Faktor-faktor yang membedakan respons terhadap stimulus yang berbeda disebut determinan perilaku. Determinan perilaku dibedakan menjadi dua yaitu : a. Determinan atau faktor internal, yaitu karakteristik orang yang bersangkutan

yang bersifat bawaan, misalnya tingkat emosional, jenis kelamin, tingkat kecerdasan.

b. Faktor eksternal yaitu lingkungan, baik lingkungan fisik, sosial, budaya, ekonomi, politik. Faktor lingkungan ini merupakan faktor dominan yang mewarnai perilaku seseorang.

2.5. Model Green

Faktor perilaku sendiri ditentukan oleh 3 (tiga) faktor utama, yaitu :

2.5.1 Faktor-faktor Predisposisi (Predisposing Factors)

Faktor-faktor ini mencakup mengenai pengetahuan dan sikap masyarakat terhadap kesehatan.

a.

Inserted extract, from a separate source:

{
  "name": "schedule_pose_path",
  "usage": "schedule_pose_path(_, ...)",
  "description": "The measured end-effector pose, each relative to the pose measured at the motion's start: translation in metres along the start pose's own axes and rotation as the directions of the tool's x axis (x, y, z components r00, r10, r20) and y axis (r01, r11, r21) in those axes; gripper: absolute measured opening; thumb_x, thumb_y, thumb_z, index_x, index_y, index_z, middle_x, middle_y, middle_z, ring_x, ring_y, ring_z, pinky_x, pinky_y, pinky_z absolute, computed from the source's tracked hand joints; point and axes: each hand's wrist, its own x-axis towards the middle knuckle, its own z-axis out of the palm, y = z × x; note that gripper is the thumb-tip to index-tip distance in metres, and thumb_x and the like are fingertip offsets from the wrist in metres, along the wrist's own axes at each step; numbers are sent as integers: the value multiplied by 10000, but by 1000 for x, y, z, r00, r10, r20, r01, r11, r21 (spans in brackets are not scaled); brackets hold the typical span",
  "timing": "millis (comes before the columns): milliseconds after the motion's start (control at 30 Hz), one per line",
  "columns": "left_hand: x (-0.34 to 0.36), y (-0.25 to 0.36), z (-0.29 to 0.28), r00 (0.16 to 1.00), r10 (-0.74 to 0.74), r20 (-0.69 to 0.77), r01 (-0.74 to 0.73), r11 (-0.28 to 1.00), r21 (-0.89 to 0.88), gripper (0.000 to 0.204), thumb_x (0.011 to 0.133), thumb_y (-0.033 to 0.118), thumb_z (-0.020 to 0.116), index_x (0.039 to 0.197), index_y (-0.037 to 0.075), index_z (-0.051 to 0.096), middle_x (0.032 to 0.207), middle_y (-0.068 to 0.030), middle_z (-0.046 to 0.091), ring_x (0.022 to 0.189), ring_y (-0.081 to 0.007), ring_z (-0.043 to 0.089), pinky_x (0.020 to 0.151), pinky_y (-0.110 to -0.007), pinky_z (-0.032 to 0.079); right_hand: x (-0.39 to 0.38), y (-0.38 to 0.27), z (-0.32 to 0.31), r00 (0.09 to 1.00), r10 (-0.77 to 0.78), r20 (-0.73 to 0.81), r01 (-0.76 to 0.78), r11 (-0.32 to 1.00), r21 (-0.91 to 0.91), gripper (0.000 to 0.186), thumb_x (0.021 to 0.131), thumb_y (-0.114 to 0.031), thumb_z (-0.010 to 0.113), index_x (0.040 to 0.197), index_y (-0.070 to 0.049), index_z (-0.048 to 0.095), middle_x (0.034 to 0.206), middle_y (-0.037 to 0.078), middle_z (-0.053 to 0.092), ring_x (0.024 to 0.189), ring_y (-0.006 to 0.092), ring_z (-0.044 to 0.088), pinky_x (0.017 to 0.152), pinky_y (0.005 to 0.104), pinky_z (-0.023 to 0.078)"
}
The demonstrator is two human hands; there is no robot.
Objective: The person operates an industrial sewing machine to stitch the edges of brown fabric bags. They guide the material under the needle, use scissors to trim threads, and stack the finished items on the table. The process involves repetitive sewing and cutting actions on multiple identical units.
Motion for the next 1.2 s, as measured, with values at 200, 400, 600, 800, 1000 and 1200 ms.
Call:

Pengetahuan

Penelitian yang dilakukan Soelistijani Tahun 2003 di Bali menyatakan bahwa pengetahuan tentang HIV/AIDS menunjukkan hubungan yang bermakna dengan perilaku responden dalam penggunaan kondom (p = 0,008).

Hasil analisis multivariat diperoleh nilai OR = 2,923 artinya responden yang mempunyai pengetahuan baik tentang HIV/AIDS berpeluang 2,923 kali berperilaku selalu menggunakan kondom dibandingkan responden dengan kategori pengetahuan

kurang tentang HIV/AIDS. Desain penelitian tersebut adalah cross sectional study

dengan jumlah sampel sebanyak 227 responden.

Hasil penelitian yang dilakukan Evianty terhadap PSK di Lokalisasi Teleju Kota Pekan Baru Tahun 2008 menunjukkan bahwa ada pengaruh pengetahuan terhadap tindakan Pekerja Seks komersial (PSK) menggunakan kondom (p = 0,005).

b. Sikap

Hasil penelitian yang dilakukan Lokollo Tahun 2009 di PUB dan Karaoke, Café dan Diskotek di Kota Semarang menunjukkan bahwa sebagian besar WPS Tidak Langsung mengakui bahwa mereka termasuk dalam kelompok resiko tinggi akan tetapi pengetahuan, dan praktik mereka terhadap upaya pencegahan IMS dan HIV&AIDS masih kurang.

Walaupun mereka setuju dengan pemakaian kondom sebagai upaya pencegahan yang baik, akan tetapi dalam prakteknya ketika beraktivitas seksual tidak selalu kondom mereka gunakan.